**Exercise directions:** Look over the listing below and say how many of its lines include the string "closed"; give no more than that number.

━━━━━ Data provided ━━━━━

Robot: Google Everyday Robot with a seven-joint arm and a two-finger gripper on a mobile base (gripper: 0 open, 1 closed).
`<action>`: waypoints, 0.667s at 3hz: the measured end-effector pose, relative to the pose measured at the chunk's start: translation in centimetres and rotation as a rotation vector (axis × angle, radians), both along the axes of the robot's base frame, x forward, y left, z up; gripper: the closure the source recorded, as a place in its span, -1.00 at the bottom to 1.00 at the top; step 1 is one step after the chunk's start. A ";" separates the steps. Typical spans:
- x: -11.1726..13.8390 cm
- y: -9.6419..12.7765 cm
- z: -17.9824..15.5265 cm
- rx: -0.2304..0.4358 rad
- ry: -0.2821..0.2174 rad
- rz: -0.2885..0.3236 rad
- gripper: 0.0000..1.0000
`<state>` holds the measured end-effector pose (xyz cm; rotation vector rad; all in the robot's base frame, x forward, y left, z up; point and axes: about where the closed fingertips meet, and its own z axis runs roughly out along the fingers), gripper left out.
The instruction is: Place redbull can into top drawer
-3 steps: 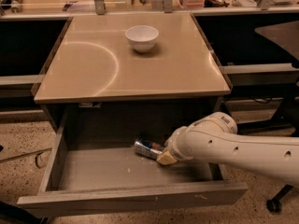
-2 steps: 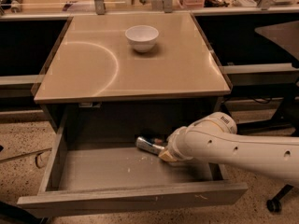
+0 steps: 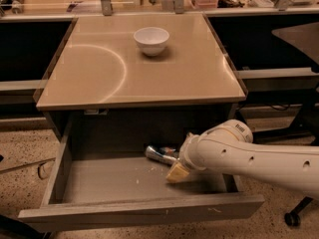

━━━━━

**Answer space:** 2